The Obama administration is exploring programs that could help unemployed workers get mortgage help, including possibly extending unemployment benefits, said Housing and Urban Development Department senior adviser William Apgar before the Senate Banking Committee last week.
If you’re part of a multi-income household, and you or your spouse gets laid off, you’re in a better position to refinance than if you had no income at all. However, the working spouse’s income has to be sufficient to cover the mortgage.
So, what are your options if you lack income altogether?
For a refi, you’ll probably need to find a co-signer for the mortgage, either a close friend, spouse or relative. However, this could be a
dangerous route, given that relationships can always go sour.
“You could hang somebody else on your application, but you may be obligating them to the entire amount if you can’t make payments,” says Mr. Gumbinger.
One example where having a co-signer might make sense: if you are in the process of buying a home and suddenly lose your job. If you know your hiring prospects are good, asking someone to co-sign the mortgage on a short-term basis could work.
“As soon as the opportunity for income comes, refinance and take their name off the mortgage,” says Mr. Gumbinger.
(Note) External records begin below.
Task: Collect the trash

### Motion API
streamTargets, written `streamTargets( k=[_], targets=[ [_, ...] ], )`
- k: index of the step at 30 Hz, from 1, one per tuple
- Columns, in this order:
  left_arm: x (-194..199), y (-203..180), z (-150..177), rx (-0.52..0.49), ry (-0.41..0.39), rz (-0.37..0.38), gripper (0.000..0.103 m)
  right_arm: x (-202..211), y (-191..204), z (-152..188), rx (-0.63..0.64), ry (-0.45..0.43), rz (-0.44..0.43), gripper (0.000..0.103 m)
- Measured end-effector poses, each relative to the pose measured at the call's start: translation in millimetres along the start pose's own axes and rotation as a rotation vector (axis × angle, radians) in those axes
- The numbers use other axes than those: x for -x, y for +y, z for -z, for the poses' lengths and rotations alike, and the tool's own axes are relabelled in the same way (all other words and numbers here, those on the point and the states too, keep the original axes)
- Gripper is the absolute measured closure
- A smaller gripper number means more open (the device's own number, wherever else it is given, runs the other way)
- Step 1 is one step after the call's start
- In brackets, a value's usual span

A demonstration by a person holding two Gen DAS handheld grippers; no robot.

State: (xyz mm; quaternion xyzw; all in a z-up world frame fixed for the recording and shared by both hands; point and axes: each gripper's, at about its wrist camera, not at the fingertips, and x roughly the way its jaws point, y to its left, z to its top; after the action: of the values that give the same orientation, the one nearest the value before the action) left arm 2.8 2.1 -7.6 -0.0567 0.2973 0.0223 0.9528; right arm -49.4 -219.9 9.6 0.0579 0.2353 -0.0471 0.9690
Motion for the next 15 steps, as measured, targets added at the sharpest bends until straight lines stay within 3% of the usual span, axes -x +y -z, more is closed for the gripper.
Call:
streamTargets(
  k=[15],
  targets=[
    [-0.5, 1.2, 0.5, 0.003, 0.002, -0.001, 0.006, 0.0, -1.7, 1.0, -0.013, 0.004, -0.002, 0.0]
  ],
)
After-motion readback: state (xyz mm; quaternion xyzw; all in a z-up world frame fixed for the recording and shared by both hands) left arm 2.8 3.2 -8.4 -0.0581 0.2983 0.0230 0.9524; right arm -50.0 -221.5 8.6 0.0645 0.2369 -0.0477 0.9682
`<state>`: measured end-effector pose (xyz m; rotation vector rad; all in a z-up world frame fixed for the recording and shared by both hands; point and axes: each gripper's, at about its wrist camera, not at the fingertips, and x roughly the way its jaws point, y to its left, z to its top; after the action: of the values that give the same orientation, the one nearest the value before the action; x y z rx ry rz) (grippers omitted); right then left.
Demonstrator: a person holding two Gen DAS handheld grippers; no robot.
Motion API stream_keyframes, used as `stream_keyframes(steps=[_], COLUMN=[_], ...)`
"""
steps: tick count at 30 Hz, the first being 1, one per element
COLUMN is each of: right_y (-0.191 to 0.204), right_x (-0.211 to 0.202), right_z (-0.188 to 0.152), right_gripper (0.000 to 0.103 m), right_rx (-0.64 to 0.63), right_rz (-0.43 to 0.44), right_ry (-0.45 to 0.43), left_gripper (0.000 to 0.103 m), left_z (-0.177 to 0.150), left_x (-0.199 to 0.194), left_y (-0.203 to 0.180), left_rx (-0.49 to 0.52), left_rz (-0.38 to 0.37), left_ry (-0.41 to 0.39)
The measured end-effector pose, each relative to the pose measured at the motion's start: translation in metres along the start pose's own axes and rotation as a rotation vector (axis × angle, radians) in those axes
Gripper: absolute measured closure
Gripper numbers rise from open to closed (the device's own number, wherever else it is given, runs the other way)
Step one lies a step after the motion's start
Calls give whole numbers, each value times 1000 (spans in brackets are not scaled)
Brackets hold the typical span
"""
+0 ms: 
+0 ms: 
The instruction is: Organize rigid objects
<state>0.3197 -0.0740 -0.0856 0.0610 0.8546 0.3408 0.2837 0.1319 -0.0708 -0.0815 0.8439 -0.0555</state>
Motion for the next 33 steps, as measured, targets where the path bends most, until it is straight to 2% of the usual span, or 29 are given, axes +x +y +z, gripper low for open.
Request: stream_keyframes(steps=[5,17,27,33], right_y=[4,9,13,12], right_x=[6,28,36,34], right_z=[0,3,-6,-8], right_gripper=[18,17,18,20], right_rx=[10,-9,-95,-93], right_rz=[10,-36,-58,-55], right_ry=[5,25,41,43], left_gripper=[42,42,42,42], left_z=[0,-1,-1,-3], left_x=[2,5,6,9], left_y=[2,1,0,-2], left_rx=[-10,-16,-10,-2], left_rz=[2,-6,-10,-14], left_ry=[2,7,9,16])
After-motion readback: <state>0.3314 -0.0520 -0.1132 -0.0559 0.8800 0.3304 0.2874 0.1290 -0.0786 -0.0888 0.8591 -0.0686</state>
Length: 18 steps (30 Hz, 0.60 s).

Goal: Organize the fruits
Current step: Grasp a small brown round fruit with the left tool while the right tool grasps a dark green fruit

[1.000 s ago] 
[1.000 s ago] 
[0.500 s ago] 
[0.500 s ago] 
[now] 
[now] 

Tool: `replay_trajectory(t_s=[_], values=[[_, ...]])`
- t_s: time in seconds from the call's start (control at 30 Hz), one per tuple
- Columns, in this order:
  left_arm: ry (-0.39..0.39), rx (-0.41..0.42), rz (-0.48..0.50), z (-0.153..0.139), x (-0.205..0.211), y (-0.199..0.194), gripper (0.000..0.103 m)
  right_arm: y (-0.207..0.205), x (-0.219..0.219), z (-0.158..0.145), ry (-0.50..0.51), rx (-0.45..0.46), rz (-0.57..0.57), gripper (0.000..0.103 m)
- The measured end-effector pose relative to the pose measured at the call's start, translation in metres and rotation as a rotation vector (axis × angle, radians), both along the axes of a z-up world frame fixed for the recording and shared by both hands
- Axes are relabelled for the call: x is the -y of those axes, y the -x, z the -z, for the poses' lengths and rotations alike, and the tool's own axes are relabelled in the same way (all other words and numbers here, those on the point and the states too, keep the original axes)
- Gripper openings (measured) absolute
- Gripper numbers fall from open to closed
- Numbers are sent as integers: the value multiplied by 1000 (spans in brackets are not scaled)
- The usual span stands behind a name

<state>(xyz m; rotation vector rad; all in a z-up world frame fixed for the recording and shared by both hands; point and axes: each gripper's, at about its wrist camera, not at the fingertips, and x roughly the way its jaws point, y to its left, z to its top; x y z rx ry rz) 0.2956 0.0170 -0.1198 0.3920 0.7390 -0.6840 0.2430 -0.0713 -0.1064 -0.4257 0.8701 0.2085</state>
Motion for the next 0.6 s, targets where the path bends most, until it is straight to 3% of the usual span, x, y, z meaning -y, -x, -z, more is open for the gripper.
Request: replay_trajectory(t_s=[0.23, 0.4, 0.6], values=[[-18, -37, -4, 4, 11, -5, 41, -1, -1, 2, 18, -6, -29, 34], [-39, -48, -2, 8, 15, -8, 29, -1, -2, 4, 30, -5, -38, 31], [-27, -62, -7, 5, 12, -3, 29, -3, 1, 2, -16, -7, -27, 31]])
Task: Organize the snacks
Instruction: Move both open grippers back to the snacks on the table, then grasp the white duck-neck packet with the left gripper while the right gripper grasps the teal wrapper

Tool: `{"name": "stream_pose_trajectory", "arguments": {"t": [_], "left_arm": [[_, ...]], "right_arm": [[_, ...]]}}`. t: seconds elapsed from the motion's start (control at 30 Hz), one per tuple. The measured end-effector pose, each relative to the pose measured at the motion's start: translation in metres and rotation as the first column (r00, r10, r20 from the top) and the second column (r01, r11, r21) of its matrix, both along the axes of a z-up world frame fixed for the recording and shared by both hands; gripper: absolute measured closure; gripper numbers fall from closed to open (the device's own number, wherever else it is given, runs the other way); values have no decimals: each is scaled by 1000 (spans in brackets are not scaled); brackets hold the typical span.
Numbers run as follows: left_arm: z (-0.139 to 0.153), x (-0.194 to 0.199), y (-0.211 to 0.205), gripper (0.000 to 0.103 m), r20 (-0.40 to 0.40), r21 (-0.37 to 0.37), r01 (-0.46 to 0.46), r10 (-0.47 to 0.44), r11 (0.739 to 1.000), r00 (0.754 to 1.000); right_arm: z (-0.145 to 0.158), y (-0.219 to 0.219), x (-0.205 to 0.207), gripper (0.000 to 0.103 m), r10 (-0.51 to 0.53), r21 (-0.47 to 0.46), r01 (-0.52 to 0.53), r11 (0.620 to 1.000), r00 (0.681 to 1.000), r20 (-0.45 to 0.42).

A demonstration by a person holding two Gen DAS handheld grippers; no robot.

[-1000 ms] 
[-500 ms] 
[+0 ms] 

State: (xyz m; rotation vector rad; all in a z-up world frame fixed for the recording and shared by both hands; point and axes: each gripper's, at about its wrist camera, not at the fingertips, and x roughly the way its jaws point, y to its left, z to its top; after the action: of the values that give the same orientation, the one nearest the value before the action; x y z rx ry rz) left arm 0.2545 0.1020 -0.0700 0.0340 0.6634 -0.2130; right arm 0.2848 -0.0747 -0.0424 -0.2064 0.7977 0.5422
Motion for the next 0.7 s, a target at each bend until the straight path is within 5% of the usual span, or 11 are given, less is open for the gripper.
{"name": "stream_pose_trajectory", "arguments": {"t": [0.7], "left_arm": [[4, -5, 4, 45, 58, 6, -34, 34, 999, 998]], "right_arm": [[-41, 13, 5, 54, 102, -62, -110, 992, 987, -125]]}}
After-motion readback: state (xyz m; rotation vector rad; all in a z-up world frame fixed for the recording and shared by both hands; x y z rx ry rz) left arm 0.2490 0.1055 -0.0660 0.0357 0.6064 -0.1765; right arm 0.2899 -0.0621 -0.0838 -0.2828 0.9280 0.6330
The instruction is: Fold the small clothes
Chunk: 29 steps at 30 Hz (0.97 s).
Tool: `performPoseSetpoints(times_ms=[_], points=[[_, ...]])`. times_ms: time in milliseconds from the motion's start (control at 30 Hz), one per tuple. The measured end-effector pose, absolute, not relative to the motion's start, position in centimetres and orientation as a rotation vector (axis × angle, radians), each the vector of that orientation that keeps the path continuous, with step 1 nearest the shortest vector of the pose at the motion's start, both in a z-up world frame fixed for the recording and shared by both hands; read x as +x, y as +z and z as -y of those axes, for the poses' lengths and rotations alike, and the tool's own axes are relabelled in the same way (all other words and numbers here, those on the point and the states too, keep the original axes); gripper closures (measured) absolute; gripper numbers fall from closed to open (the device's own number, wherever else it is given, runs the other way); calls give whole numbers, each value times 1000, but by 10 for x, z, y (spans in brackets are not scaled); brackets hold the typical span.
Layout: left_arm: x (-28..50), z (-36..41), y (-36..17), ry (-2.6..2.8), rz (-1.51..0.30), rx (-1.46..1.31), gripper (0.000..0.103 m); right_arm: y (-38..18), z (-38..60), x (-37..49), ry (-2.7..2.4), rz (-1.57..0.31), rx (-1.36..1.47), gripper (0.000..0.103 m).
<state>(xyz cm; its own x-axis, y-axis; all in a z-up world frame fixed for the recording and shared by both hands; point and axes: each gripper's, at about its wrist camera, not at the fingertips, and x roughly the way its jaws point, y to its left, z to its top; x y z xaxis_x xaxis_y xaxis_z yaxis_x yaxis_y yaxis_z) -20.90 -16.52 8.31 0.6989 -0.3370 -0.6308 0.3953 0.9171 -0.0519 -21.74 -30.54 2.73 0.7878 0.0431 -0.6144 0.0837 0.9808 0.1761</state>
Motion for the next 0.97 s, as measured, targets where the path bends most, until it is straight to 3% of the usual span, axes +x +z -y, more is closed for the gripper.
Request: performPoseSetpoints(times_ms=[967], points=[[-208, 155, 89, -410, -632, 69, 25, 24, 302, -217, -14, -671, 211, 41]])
You can also contact your mortgage company about a loan modification if it looks like you might be unemployed for an extended period of time, or lack the level of income needed to successfully refinance on your own.
“Work with your existing lender and see if you can hopefully come to some more beneficial terms with lower costs for a period of time,” says Mr. Gumbinger. It’s not always a permanent change, “but see if they can afford you some additional flexibility for at least a few years.”
However, if you think “I’m going to have a position within six months, you might not want to bother getting in touch with your lender,” says Mr. Gumbinger. “Any savings might be well offset by going through the loan modification process and it might only save you a couple of bucks a month in the long run.”